In the example above the slave PBX is perfectly able to work in normal operation mode. However in the standby case, the slave PBX, i.e. the IP411LEFT, is undersized and can not handle the additional 1000 registrations. You have to consider this point when designing redundancy scenarios using slaves. You could now use an IP6010 as slave - PBX, the IP6010 would be oversized for the normal operation but could handle the additional registrations.

Redundancy for the slave PBX

Ok, now you have secured the master PBX. But what if one of the slave PBXs malfunctions? In this case you will want to have another PBX accepting the registrations of the slave PBX users. This could be any PBX in your setup, in most cases it is probably the master PBX. In innovaphone speak this scenario is called n+1 redundancy. The reason is that the master PBX must be able to handle its own users and the users of the biggest slave in the installation.

screenshot.png nplus1-master


The n+1 installation example above shows that the master PBX has been chosen too small. It can handle its 500 users during normal operation but will break down if it has to accept the standby registrations from the slave IP810. As a result the master PBX must be able to handle 1000 users, i.e. a more performant gateway, like an IP6010, is needed as master in this case.

Perhaps you can take some time and have a look at the screenshot.png different PBX modes. You will discover a fourth mode called Standby-Slave. This mode is used for configuring a dedicated standby PBX for a slave. In case the slave goes down, the standby-slave will take over and register itself at the master PBX. The standby-slave is mostly used in scenarios with large slave PBXs.

screenshot.png standby-slave



By using a dedicated Standby PBX for your slave, you prevent the registration of 1000 IP - phones going over the WAN connection, which could create bandwidth problems. Secondly you preserve the 2 - PRI lines in the slave location and by this prevent a bottle - neck situation on the master ISDN lines.

Redundancy for WAN breakdown


In case the WAN connection between the Master and the Slave PBX is interrupted, you will want the slave PBX to handle all registrations of phones in its remote location.
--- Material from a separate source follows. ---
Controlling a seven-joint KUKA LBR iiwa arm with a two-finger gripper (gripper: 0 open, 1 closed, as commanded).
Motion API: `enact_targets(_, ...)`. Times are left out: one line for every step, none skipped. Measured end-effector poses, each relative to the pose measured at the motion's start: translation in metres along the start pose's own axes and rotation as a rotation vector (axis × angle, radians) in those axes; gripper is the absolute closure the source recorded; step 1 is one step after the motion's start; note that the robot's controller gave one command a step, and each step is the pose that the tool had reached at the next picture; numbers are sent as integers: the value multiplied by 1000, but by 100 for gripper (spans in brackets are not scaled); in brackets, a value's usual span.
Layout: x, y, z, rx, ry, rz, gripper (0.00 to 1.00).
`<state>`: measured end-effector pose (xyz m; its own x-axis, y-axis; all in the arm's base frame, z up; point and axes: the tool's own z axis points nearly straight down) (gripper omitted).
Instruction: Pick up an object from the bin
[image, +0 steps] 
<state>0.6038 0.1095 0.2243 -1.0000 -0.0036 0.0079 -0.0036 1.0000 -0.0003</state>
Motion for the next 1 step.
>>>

As stated at the beginning of this book, a slave PBX will accept registrations for known users, if the master is not reachable. The problem is that in some cases it might not know about its local users. This might sound confusing at this point, so lets look at two common scenarios, in order to understand the problem and its solution.

User normally register at slave PBX


If the users registers at the slave PBX during normal operation, the standby operation won't create problems. The PBX objects are assigned to the slave PBX and thus are replicated from the Master PBX. If the WAN connection is interrupted, the local phones will remain registered at the local slave PBX. The local users will be able to talk to each other and use the available trunk lines to the ISDN. Communication with other remote locations is only possible via ISDN.

User normally registers at master PBX


Sometimes it is necessary that some or all users register at the master PBX (groups for waiting queues could be such reason). Consider an example where we have a master and a slave PBX. The slave PBX, as it is smaller and less capable than the master PBX, is partially replicated only.

screenshot.png slave user registers at master

User2 is configured to register with the slave, so the PBX property is set to the slave. Because of this, user2's PBX user object is replicated to the slave (if not, registration would not be possible of course). When the slave fails, it's secondary gatekeeper is set to the master so registration takes place there. Pretty straight forward.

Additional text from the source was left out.